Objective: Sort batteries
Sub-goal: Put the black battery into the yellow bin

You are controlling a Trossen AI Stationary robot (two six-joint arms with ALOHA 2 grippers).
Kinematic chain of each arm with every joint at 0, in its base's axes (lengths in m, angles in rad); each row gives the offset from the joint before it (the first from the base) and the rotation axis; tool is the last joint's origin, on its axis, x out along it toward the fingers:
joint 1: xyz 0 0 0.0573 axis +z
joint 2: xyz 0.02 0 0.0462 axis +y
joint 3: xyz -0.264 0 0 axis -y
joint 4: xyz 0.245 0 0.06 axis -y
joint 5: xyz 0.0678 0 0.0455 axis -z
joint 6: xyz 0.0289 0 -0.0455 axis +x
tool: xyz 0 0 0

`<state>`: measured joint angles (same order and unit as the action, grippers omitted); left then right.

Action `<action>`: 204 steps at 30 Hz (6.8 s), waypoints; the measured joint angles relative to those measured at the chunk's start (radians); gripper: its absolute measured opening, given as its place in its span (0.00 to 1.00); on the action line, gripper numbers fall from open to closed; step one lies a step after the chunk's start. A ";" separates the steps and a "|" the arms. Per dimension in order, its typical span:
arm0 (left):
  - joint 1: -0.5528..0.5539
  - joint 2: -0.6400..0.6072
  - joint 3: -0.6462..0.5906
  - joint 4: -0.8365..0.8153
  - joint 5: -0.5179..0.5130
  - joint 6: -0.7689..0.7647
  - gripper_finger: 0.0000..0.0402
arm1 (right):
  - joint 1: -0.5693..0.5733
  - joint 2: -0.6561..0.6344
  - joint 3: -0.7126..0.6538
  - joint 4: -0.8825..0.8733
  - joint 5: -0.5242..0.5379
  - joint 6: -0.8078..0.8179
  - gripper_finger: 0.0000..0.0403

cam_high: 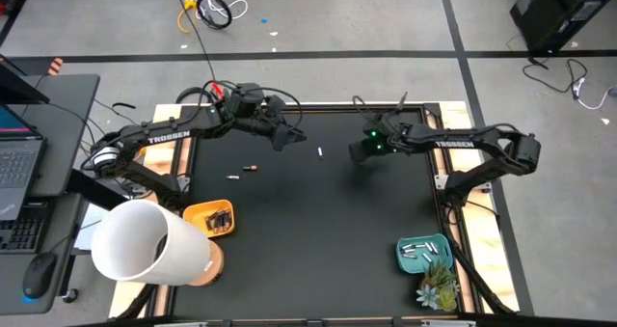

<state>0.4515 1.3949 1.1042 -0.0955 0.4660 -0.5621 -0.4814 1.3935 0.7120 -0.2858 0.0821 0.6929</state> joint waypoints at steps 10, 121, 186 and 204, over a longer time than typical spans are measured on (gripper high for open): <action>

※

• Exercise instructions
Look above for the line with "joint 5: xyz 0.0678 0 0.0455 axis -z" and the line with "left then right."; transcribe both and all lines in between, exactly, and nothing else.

• Solution
joint 5: xyz 0.0678 0 0.0455 axis -z
joint 6: xyz 0.0289 0 -0.0455 axis +x
tool: xyz 0 0 0

`<state>`: measured joint angles (same order and unit as the action, grippers omitted); left then right.

Besides this answer, nothing more is needed.